The above code is only for thought display. The actual execution of the use of the MongoDB database, at the same time may be unable to access a bay site and can not get normal results.

So, the film came to the site to use the crawler is not difficult to write, the difficulty is to obtain data after how to organize to obtain practical information. Like what. How to match a video message with a resource. How to create an association between a video library and a link between videos requires a constant attempt at various methods. The final election is more reliable.
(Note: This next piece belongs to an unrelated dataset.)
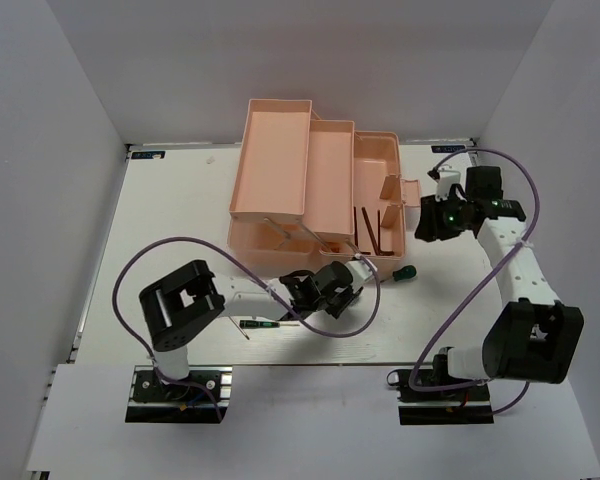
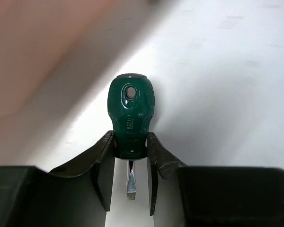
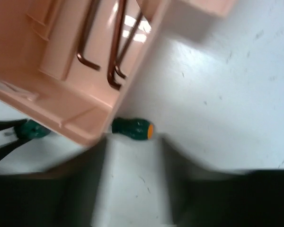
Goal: Sort the tools into containers
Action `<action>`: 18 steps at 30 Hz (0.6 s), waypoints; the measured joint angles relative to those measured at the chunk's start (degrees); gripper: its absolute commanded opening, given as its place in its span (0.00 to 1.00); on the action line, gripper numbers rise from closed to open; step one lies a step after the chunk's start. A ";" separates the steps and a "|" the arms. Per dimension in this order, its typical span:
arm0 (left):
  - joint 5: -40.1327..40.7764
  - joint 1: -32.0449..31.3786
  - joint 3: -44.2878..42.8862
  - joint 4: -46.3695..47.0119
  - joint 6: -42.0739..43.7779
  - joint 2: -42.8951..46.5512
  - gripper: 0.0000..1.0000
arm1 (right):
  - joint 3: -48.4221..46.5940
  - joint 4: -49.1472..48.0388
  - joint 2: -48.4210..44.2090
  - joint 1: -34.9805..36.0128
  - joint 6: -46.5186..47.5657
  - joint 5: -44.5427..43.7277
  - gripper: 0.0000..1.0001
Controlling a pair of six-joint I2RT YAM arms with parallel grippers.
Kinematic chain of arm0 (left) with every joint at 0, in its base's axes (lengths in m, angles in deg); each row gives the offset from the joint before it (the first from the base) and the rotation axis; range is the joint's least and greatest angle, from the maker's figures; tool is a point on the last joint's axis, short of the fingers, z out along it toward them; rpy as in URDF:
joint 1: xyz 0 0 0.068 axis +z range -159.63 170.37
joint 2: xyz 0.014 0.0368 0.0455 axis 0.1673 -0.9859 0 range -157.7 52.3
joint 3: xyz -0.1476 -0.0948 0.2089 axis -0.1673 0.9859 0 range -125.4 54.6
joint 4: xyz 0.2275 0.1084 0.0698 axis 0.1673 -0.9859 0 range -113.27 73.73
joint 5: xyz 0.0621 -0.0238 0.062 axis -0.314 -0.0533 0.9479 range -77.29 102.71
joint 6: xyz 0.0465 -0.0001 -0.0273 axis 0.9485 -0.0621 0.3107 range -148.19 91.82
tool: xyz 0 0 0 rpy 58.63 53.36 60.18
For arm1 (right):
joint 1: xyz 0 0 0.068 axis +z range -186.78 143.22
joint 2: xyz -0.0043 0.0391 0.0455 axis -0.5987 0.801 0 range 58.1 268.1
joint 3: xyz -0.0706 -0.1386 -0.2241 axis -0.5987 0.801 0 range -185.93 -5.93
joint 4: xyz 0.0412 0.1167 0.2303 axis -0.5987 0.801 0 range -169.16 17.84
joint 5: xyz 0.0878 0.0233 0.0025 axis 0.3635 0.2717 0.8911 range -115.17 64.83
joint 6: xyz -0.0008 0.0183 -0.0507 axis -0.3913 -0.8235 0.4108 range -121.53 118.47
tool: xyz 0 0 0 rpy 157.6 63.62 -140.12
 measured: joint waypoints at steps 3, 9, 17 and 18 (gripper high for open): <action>-6.99 -1.29 0.98 -1.11 1.60 5.14 0.00 | 2.67 2.16 -2.69 -1.99 2.99 -1.33 0.91; -9.75 -2.19 -3.52 -2.78 2.91 18.32 0.00 | 12.24 3.48 -9.11 -6.05 7.10 -0.26 0.76; 8.63 2.64 -28.89 -6.67 4.04 10.54 0.00 | 23.85 -0.81 -15.34 -8.57 20.94 8.96 0.68; 10.62 3.54 -31.61 -7.63 4.28 8.04 0.00 | 24.55 -0.81 -15.47 -8.61 22.43 9.81 0.68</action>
There was a classmate e-mail want to spend money also want to get my crawler source code.
If I did, my crawler would have a few hundred lines of code. A piece of A4 paper. He won't say, Pit daddy.!

......

All say that now is the era of information explosion, so than the data mining ability of who is strong

All right. So that's the problem. Learning Excavator (data) technology which is strong?

Originating From: http://www.wangwenzl.cn

Use Python to write simple web crawler crawl video Download resources

Related Article

Contact Us

The content source of this page is from Internet, which doesn't represent Alibaba Cloud's opinion; products and services mentioned on that page don't have any relationship with Alibaba Cloud. If the content of the page makes you feel confusing, please write us an email, we will handle the problem within 5 days after receiving your email.

If you find any instances of plagiarism from the community, please send an email to: info-contact@alibabacloud.com and provide relevant evidence. A staff member will contact you within 5 working days.

A Free Trial That Lets You Build Big!

Start building with 50+ products and up to 12 months usage for Elastic Compute Service

  • Sales Support

    1 on 1 presale consultation

  • After-Sales Support

    24/7 Technical Support 6 Free Tickets per Quarter Faster Response

  • Alibaba Cloud offers highly flexible support services tailored to meet your exact needs.